Bilkul Sateek News
Gurugram (Paridhi Dhasmana), 9 July – Relief from the blistering heatwave arrived in Gurugram — but so did chaos. Just a few hours of heavy rainfall left Sector 7 submerged, once again exposing the city’s crumbling drainage system and lack of disaster preparedness.
Visuals from the area tell the story: waterlogged streets, car tyres fully under water, and homes — old and new — facing the brunt. In low-lying houses, water entered the gates. In newly built ones, the flood reached up to the gates. This isn’t a one-off. Sector 7 has become the default flood zone every monsoon, and this year is no different.
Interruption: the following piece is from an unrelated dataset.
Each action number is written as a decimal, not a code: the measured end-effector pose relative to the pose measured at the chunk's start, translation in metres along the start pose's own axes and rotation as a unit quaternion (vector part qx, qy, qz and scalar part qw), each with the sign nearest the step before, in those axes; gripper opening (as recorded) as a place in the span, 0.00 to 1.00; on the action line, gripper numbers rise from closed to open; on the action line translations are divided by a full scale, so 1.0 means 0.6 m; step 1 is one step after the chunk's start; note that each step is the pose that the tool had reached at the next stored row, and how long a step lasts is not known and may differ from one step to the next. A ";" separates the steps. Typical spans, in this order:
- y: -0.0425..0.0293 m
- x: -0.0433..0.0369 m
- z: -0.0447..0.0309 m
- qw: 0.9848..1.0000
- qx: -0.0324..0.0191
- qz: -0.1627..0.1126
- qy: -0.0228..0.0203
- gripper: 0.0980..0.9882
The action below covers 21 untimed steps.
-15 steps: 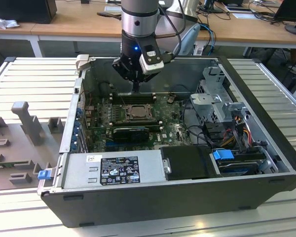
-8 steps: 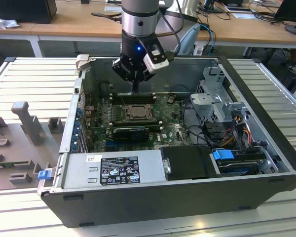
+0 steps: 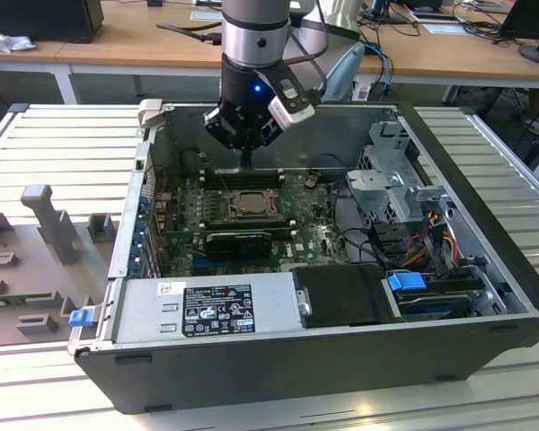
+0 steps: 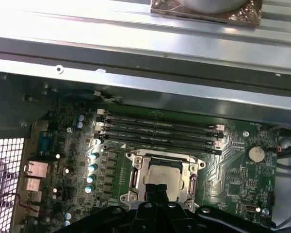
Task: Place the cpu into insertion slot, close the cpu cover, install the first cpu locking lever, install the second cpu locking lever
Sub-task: 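Install the first cpu locking lever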
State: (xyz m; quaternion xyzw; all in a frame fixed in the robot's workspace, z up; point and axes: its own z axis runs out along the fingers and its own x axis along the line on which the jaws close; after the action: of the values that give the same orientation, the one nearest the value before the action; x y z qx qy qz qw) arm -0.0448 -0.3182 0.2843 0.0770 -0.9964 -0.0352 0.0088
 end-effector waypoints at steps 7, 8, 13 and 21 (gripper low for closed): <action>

It’s not just water on the roads — it’s a flood of unanswered questions. For a city that brands itself as a modern urban hub, Gurugram’s drainage infrastructure remains alarmingly outdated. Year after year, the problem resurfaces. And year after year, it is met with the same response — inspection visits, empty assurances, and no concrete action.
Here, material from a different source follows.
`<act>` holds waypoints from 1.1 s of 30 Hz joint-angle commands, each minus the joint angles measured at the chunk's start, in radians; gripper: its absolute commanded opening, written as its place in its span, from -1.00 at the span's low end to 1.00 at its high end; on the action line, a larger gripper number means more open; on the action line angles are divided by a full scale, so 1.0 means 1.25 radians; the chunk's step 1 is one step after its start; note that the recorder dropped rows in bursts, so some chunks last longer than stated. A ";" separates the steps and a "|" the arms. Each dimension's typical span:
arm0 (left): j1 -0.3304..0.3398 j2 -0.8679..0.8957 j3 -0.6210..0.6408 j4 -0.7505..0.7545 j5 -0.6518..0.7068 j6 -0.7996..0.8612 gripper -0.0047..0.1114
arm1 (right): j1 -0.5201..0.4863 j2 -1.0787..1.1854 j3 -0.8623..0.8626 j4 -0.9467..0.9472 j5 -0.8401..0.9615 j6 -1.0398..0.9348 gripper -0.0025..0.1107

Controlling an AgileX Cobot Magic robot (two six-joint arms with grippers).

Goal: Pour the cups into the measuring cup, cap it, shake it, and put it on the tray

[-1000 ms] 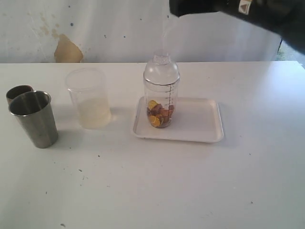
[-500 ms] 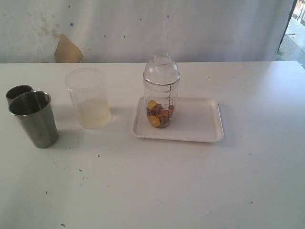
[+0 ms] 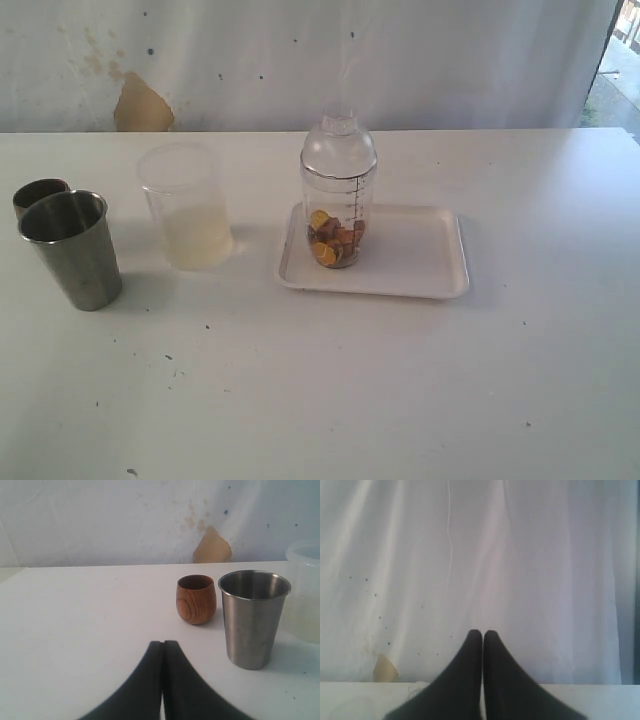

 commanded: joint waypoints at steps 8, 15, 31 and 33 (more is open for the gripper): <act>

What this downpour has made clear — yet again — is that Gurugram cannot afford to treat urban flooding as seasonal inconvenience. It is a civic failure. A city aspiring to global standards cannot function with streets that resemble rivers after every spell of rain.
Sector 7’s condition is no longer an exception — it is a warning. Unless drainage and infrastructure are treated with urgency and seriousness, relief from the heat will keep arriving hand-in-hand with floodwaters.